**EXERCISE**
Give the records back exactly as written, but without the images.

——

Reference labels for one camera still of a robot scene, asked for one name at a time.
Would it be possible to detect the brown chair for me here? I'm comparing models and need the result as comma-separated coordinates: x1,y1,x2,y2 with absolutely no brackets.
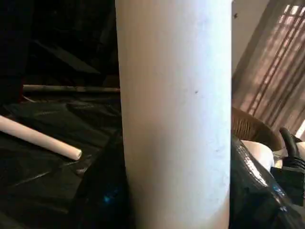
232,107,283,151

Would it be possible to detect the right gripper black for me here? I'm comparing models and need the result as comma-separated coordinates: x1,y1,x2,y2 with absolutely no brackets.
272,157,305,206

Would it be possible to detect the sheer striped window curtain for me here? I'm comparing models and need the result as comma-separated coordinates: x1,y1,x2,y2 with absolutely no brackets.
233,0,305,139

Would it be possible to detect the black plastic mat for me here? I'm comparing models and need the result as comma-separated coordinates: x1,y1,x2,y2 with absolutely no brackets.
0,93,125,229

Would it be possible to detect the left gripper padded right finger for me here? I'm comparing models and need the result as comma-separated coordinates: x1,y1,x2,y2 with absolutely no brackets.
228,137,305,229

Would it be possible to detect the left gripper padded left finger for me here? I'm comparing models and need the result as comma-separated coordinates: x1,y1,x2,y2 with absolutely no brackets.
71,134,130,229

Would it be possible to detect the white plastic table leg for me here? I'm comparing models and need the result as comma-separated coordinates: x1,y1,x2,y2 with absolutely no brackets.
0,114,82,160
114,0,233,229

——

**RESPONSE AREA**
Reference labels for one camera still of a robot scene, asked for one name at a time.
Would it be possible to detect the brown chair for me here? I'm comparing models and need the result as comma-separated coordinates: x1,y1,x2,y2 with absolutely no brackets.
232,107,283,151

Would it be possible to detect the right gripper black for me here? I'm comparing models and need the result as comma-separated coordinates: x1,y1,x2,y2 with absolutely no brackets.
272,157,305,206

Would it be possible to detect the sheer striped window curtain for me here? I'm comparing models and need the result as comma-separated coordinates: x1,y1,x2,y2 with absolutely no brackets.
233,0,305,139

Would it be possible to detect the black plastic mat for me here? I'm comparing models and need the result as comma-separated coordinates: x1,y1,x2,y2 with absolutely no brackets.
0,93,125,229

Would it be possible to detect the left gripper padded right finger for me here? I'm comparing models and need the result as comma-separated coordinates: x1,y1,x2,y2 with absolutely no brackets.
228,137,305,229

Would it be possible to detect the left gripper padded left finger for me here? I'm comparing models and need the result as comma-separated coordinates: x1,y1,x2,y2 with absolutely no brackets.
71,134,130,229

Would it be possible to detect the white plastic table leg for me here? I'm comparing models and need the result as comma-separated coordinates: x1,y1,x2,y2 with absolutely no brackets.
0,114,82,160
114,0,233,229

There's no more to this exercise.